SULTENG RAYA – Ketua Fraksi Partai Kebangkitan Bangsa (FPKB) DPRD Sulawesi Tengah, Muhammad Safri, mengkritik keras keputusan PT Gunbuster Nickel Industry (GNI) yang kembali melakukan pemutusan hubungan kerja (PHK) terhadap 1.900 karyawan pada Agustus 2026.

Menurutnya, kebijakan tersebut menjadi pukulan bagi tenaga kerja lokal sekaligus mempertanyakan komitmen pemerintah daerah dalam melindungi pekerja. Sebelumnya, rencana PHK itu tertuang dalam surat pemberitahuan efisiensi bernomor 4760/EKSTERNAL/HRD/GNI-SITE/2026.

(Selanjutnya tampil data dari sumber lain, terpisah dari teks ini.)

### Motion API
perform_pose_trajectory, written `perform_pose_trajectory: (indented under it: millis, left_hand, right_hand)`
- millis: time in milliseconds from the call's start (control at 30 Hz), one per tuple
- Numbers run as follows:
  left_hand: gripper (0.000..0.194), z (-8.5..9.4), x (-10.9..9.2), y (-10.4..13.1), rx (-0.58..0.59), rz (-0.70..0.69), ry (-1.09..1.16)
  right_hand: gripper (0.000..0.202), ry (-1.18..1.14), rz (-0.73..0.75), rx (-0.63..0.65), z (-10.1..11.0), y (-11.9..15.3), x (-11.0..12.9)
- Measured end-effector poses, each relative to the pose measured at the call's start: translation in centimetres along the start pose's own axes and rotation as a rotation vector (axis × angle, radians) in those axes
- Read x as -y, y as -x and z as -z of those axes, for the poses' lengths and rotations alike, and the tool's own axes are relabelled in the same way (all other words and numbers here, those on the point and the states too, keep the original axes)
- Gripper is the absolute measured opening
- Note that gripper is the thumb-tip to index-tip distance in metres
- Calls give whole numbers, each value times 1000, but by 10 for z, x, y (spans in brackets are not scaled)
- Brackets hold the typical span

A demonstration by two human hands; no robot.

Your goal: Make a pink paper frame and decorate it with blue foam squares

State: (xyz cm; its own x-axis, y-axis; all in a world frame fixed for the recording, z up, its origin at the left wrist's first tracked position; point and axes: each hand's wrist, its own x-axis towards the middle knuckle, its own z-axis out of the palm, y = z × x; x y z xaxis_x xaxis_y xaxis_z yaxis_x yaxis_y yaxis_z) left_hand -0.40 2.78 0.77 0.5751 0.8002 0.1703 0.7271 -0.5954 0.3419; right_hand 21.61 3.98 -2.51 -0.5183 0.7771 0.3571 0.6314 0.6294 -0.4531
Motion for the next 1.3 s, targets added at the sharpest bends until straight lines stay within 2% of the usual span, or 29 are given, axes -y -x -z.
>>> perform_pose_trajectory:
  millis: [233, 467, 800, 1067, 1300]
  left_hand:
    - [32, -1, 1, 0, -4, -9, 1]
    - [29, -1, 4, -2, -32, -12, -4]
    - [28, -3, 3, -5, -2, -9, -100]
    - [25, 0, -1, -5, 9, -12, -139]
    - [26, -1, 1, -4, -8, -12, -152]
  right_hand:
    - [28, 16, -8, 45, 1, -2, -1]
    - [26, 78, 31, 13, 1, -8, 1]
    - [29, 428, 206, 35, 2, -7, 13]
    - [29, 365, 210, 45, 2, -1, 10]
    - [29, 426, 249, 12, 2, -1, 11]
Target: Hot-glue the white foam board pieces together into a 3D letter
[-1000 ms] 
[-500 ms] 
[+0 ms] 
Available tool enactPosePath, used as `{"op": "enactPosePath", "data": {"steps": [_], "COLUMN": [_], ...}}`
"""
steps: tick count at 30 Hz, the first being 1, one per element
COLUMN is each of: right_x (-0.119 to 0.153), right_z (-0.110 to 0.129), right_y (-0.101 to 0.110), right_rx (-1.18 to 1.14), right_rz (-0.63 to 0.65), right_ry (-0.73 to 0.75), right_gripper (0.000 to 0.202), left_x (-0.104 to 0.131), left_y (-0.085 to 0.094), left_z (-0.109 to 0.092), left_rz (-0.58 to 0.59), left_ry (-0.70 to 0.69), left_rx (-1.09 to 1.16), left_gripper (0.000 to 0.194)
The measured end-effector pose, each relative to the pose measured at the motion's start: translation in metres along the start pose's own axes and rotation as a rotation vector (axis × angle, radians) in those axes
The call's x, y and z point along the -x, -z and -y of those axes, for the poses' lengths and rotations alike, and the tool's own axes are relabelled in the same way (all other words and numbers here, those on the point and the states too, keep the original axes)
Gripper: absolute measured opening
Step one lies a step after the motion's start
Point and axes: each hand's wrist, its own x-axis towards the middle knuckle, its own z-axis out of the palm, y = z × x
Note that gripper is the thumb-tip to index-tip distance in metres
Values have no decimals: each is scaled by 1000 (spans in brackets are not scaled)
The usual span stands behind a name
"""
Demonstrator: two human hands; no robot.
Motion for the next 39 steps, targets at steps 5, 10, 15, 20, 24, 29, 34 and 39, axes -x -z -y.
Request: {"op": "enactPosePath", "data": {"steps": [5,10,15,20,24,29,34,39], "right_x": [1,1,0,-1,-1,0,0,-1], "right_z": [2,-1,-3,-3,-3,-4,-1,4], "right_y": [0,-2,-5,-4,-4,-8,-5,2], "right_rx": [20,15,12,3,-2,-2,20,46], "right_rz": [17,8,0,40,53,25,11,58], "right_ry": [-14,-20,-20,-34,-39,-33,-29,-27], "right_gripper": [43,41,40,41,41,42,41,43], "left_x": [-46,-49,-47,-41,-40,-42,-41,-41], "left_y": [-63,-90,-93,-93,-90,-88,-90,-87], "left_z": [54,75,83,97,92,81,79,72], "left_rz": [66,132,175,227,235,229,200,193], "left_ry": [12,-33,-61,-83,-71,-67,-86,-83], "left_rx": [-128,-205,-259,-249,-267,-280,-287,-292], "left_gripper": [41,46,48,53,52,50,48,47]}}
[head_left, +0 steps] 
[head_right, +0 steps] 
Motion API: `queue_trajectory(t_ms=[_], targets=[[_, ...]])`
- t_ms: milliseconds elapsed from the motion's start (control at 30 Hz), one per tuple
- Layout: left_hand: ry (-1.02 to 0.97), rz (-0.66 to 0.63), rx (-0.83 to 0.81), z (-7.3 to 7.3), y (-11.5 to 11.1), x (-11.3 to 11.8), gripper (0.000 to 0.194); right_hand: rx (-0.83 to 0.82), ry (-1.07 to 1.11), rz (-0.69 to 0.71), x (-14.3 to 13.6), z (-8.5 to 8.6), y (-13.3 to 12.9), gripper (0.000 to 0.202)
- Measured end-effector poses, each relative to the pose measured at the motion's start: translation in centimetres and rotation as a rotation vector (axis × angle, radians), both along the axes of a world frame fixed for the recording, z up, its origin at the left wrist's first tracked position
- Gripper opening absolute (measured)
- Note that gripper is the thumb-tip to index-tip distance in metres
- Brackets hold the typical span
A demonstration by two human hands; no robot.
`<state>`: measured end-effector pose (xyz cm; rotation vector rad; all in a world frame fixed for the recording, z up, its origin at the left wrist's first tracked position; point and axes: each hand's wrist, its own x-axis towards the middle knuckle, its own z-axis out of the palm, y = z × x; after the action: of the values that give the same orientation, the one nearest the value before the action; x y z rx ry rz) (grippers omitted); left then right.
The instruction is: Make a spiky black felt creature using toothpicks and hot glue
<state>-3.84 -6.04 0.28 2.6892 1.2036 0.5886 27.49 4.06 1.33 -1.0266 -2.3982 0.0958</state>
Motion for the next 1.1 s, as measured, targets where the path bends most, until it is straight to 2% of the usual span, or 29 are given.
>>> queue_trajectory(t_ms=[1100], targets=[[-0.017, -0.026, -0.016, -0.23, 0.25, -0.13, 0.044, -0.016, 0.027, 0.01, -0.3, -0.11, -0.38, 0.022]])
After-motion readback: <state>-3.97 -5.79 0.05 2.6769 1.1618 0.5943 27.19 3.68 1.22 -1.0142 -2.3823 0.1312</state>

Dalam surat tersebut disebutkan, sekitar 1.900 pekerja akan terdampak dari total 6.325 karyawan. Safri menilai PHK massal tersebut bertolak belakang dengan komitmen yang pernah disampaikan Bupati Morowali Utara, Delis Julkarson Hehi, saat peringatan Hari Buruh Internasional pada 1 Mei 2026.

Kala itu, kata Safri, pemerintah daerah menyatakan akan memprioritaskan perlindungan hak, keselamatan, dan keberlanjutan tenaga kerja lokal di kawasan industri. “Belum genap empat bulan lalu, saat May Day, Bupati menyampaikan komitmen untuk menindaklanjuti aspirasi pekerja dan menjamin keberlanjutan tenaga kerja lokal. Namun hari ini, 1.900 pekerja justru kehilangan mata pencaharian. Masyarakat tentu mempertanyakan di mana wujud komitmen tersebut,” ujar Safri di Palu, Minggu (2/8/2026).

Ia menegaskan, pemerintah daerah tidak boleh hanya berperan sebagai fasilitator ketika hubungan industrial berjalan baik, tetapi juga harus hadir saat ribuan pekerja menghadapi ancaman kehilangan pekerjaan. Menurut Safri, PHK massal yang kembali terjadi di PT GNI menunjukkan bahwa hilirisasi industri belum sepenuhnya memberikan kepastian kerja bagi masyarakat lokal.

Ia menilai, keberhasilan investasi tidak boleh hanya diukur dari besarnya nilai investasi atau kapasitas produksi, tetapi juga dari sejauh mana perusahaan mampu menjaga keberlangsungan tenaga kerja. “Hilirisasi tidak boleh hanya menghasilkan pertumbuhan ekonomi di atas kertas, sementara para pekerja terus menjadi pihak yang paling rentan setiap kali perusahaan melakukan efisiensi,” katanya.

Safri juga mengingatkan dampak sosial dan ekonomi yang akan ditimbulkan akibat PHK tersebut. Menurutnya, ribuan pekerja yang kehilangan pekerjaan akan berdampak langsung terhadap kondisi ekonomi keluarga maupun usaha kecil yang bergantung pada aktivitas kawasan industri.

“Satu pekerja bukan hanya menghidupi dirinya sendiri, tetapi juga keluarganya. Ketika 1.900 orang kehilangan pekerjaan, dampaknya akan dirasakan oleh ribuan anggota keluarga, termasuk pelaku usaha kecil seperti pemilik warung, rumah kos, hingga sektor jasa di sekitar kawasan industri,” ujarnya.